S'agissant des services publics, France Stratégie réfléchit à une nouvelle stratégie de définition des gradiants urbains. En croisant leurs données avec les nôtres, j'arrive à deux conclusions très simples. Premièrement, de nombreuses maisons France services ont été ouvertes, mais les Français n'y sont ni plus ni moins attachés. Si la maison France services vous fait déplacer de votre salon à un autre salon, vous ne réglez absolument pas la question de la perception d'un service public qui se délite. Deuxième exemple : le ferroviaire revêt une portée symbolique d'une puissance inouïe. S'agissant de l'axe Paris-Clermont-Ferrand, les gens ne comprennent pas pourquoi le service public français n'est pas en mesure d'investir sur un bassin de population aussi important. Cette situation produit une délégitimation de l'action publique.
Monsieur le Sénateur, je ne dis pas que ce qui se passe dans la société n'a pas de répercussion. Je suis très mal à l'aise à l'idée que les comportements observés dans la société rejaillissent automatiquement sur la sphère municipale. En revanche, le sentiment de relégation territoriale est une réalité objectivable pour les 20 millions de Français vivant dans une commune de moins de 3 500 habitants. Cette relégation territoriale est de plus en plus mal perçue. C'est pourquoi je pense que le sujet des Gilets jaunes n'est pas totalement épuisé. Je continue à penser que le couvercle a été mal reposé, en quelque sorte.
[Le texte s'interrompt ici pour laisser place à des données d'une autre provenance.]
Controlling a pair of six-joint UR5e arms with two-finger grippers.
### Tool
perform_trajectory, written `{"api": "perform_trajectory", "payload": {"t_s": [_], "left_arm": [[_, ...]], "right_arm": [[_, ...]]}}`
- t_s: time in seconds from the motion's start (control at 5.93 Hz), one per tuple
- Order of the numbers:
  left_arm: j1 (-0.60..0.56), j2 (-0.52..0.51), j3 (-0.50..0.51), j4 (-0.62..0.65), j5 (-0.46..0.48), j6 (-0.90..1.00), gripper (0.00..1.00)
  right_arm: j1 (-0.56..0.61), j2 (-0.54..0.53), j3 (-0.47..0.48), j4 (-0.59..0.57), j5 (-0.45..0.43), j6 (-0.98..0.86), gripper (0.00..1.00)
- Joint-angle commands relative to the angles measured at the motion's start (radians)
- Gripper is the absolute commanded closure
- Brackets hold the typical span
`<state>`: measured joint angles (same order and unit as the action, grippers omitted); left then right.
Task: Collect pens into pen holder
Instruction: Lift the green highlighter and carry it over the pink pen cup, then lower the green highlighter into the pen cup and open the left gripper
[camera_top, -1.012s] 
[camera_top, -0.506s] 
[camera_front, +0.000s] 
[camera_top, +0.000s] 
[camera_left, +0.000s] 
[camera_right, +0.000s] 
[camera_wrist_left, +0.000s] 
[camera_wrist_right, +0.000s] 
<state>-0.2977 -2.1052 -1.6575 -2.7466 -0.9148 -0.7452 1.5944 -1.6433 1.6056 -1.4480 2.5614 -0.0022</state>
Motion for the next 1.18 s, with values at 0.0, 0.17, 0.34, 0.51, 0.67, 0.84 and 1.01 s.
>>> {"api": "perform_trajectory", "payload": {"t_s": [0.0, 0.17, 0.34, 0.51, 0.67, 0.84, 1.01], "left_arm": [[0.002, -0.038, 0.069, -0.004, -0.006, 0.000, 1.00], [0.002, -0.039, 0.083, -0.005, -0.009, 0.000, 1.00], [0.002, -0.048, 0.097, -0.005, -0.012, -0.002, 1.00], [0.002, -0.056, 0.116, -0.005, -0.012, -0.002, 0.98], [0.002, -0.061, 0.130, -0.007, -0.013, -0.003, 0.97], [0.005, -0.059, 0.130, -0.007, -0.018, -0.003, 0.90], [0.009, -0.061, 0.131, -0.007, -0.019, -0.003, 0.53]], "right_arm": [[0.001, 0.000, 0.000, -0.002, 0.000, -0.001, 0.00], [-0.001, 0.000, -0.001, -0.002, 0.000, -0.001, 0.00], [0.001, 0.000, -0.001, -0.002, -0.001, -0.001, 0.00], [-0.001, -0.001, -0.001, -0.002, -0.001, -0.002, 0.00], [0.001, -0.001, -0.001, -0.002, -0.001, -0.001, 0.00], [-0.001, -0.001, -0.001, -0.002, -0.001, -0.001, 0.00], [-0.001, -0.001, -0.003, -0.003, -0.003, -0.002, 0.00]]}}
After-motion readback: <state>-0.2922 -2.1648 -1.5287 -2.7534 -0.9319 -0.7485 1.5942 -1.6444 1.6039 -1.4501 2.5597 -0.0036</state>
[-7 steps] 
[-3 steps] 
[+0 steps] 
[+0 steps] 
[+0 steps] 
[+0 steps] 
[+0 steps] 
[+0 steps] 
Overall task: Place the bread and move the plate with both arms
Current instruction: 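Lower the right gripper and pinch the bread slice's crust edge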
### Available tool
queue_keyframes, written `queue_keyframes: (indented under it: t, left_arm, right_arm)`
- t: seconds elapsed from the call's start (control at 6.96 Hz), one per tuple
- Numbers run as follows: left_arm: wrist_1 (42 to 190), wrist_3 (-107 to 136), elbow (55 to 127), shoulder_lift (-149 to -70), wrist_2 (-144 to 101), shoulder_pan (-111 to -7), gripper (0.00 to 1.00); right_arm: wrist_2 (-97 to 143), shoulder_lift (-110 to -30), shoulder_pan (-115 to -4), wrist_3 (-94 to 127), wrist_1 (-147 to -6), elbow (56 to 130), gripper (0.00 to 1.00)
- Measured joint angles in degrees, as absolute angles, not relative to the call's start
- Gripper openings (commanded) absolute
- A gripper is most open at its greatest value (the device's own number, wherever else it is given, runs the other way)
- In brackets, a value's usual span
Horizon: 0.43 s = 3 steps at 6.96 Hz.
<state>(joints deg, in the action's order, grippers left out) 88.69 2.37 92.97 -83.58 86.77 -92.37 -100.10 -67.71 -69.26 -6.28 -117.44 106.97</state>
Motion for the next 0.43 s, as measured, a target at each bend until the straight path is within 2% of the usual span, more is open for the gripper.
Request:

Nous n'avons pas posé la question du vote obligatoire dans l'enquête menée auprès des maires. En revanche, nous l'avions posée aux citoyens en 2022 : près de 80 % d'entre eux sont opposés au vote obligatoire. Tout dépend de la façon dont la question est formulée. Si vous posez la question sous l'angle de la lutte contre l'abstention, vous obtiendrez probablement un taux un peu plus élevé en faveur du vote obligatoire. Si vous posez la question du vote obligatoire dans l'absolu (« pour ou contre ? »), vous aurez un rejet très massif, car les personnes interrogées ont le sentiment d'une ingérence dans l'un des droits civiques les plus précieux.
Enfin, la plupart des maires ayant répondu à l'enquête vivent dans une commune de moins de 10 000 habitants. Je pourrai vous communiquer les résultats par strate, mais nous n'avons pas observé de grande différence.